Genomic organization and comparison of representative viruses in different dsRNA viral lineages. The Colored boxes and lines represent open reading frames (ORFs) and non-coding sequences, respectively, roughly to scale: orange, RNA-dependent RNA polymerase (RdRp); blue, capsid protein (CP); Brown beige, unknown function. Dotted line boxes indicate possible extension of the downstream ORFs by frameshifting. The viral families that were proposed but have not been recognized by ICTV are indicated by asterisks, and their names are not italicized. See Additional file 2: Table S1 in the supplemental material for abbreviations of virus names.

Figure 5

Locations of Phytoreovirus S7 domain in proteins of different viruses. See Table 1 for virus names and viral protein accession numbers.

Figure 6

Multiple alignments of the Phytoreo_S7 domain homologs from diverse viral lineages. The default color scheme for ClustalW alignment in the Jalview program was used. Jnetpred is the consensus secondary structure prediction: alpha-helices are shown as red rods and beta strands as green arrows. Quality is the quality level for the multiple alignments. See Table 1 for virus names and viral protein accession numbers.

Figure 7

Phylogenetic tree of the Phytoreo_S7 domain homologs from diverse viral lineages.
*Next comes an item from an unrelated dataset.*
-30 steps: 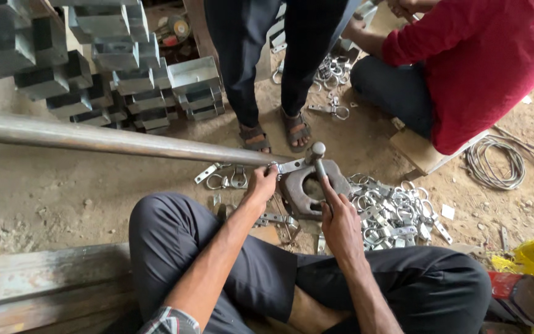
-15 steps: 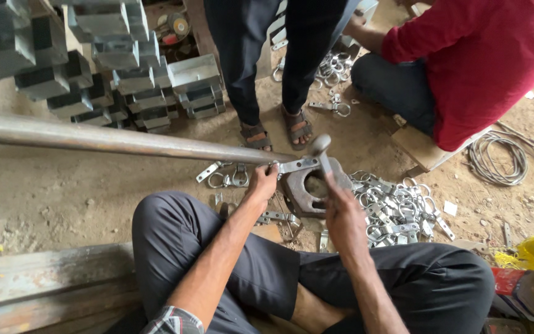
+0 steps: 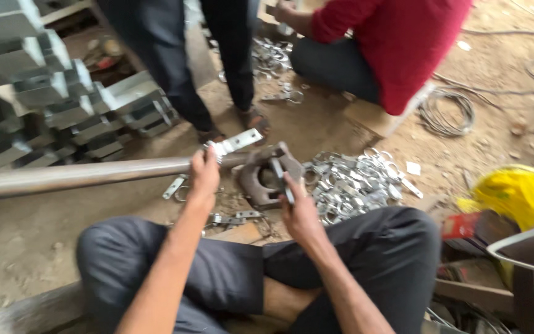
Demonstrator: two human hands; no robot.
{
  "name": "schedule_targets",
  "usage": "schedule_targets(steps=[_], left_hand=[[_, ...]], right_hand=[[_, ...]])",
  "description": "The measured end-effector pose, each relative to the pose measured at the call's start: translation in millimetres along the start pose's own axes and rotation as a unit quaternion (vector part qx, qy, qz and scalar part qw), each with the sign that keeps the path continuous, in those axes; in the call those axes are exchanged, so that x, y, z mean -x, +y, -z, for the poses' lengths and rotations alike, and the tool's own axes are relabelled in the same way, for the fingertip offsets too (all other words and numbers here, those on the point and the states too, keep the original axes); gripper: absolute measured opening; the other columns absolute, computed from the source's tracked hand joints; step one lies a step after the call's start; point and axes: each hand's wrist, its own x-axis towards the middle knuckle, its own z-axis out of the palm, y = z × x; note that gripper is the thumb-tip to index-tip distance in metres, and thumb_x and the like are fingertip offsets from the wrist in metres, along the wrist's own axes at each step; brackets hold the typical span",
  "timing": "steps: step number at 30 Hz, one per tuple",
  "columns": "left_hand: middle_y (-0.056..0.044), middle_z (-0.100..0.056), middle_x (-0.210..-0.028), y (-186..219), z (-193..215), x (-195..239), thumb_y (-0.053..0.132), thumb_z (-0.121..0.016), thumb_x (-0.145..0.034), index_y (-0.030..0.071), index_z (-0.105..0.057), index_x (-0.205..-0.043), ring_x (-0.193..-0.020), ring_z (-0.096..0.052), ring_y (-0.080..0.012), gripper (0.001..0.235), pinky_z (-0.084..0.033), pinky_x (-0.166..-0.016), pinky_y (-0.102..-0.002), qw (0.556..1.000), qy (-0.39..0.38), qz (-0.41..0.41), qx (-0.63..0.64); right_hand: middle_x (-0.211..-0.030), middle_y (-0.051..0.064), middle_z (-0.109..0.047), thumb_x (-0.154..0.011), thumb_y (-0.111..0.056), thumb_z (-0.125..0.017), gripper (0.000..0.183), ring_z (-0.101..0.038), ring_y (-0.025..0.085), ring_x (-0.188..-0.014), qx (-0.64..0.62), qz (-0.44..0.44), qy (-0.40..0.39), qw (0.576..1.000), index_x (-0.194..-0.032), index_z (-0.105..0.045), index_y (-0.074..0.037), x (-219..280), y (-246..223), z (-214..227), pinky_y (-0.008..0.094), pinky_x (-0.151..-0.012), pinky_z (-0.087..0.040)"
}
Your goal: The person sits on the floor and uses a hammer to drive a metal pin into a hole on a metal plate held in a large hex-shaped jig, then places the assembled part into a pile and repeats the process with additional metal plates and pins.
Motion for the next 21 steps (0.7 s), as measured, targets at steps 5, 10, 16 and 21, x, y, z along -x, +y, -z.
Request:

This tree is the consensus tree of two trees calculated using phyML-maximum-likelihood (ML) and Bayesian (BI) methods, respectively. Numbers at various nodes indicate, respectively, SH-like approximate likelihood ratio test (aLRT) probabilities/Bayesian posterior probabilities. The topology of asterisk marked clade was evaluated independently. The host range of viruses was indicated. The scale bars correspond to 0.5 amino acid substitutions per site. See Table 1 for virus names and viral protein accession numbers.

Figure 8

Neighbor-Net analysis of the Phytoreo_S7 domain homologs from diverse viral lineages. The analysis was conducted under the WAG model of substitution. Scale bar corresponds to 0.2 amino acid substitutions per site. The major viral lineages are indicated. The box-like appearance in the basal branches of this phylogeny suggests regions of unresolved branches or conflicting phylogenetic signals. See Table 1 for virus names and viral protein accession numbers.